# Sloppy Joes (Sloppy Doe??)



## Bearcarver (Feb 27, 2019)

*Sloppy Joes* (Sloppy Doe??)



Sloppy Joes were mentioned on a Nostalgic thread a few days ago, so I had to have some.
We used my regular Deerburger which is 50% Deer, 25% Beef, and 25% Pork, so would that be “Sloppy Doe”??

We like to use Manwich mixed with the Burger. Been using it for 50 years (since my Army Days) & we love it.

The only other thing I add is some Frank’s Hot Sauce (on mine only!)

Sugar Snap Peas & Red Beet Pickled Eggs went good with these!


Thanks for Dropping by,

Bear

Big Scoop of Sloppy Joe Mix on each roll, and some Sugar Snap Peas:







Close 'em up & add a Pickled Egg:






Next night---Leave 'em "Open-Face", and add another Egg & some Olives:


----------



## 73saint (Feb 27, 2019)

I love sloppy joes!  And we do em the same way (old school Manwich style and venison burger).  Yours look great!

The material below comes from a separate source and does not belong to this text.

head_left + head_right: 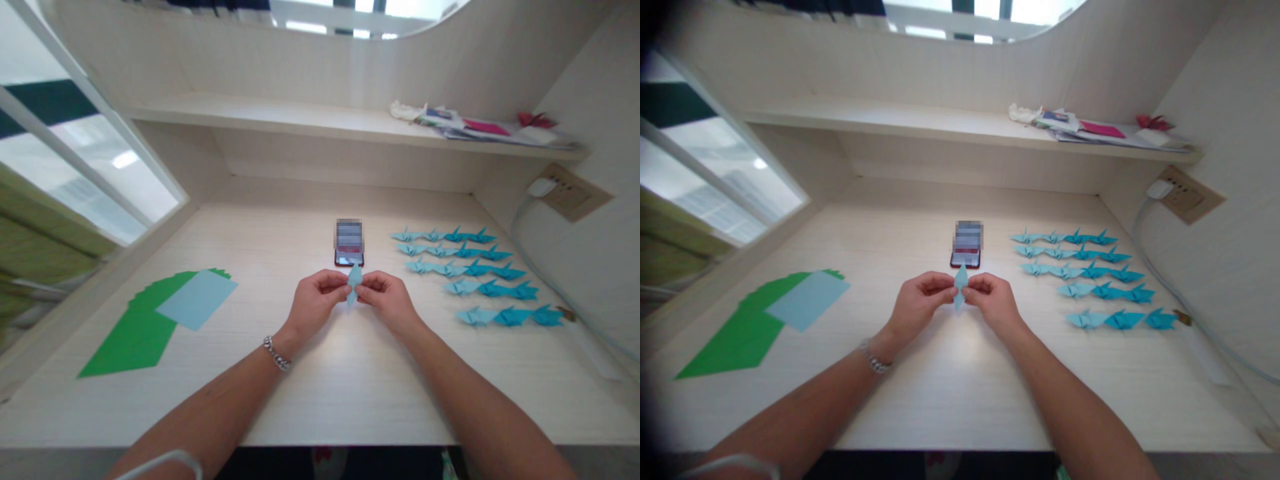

But Bear, call me weird, I like em on a bun w dill pickles & so much extra black pepper, all you see is black. 

Always have.


----------



## chopsaw (Feb 27, 2019)

That a great meal . Ate alot of sloppy Joe as a kid , but with ground beef . Yeah I load the dill pickles on mine too .


----------



## Jeff Wright (Feb 27, 2019)

Looks real good Bear.  How did that pesky grape invade the olive party?


----------



## xray (Feb 27, 2019)

Good stuff Bear! It’s been awhile since I had sloppy joes but you put me in the mood for one.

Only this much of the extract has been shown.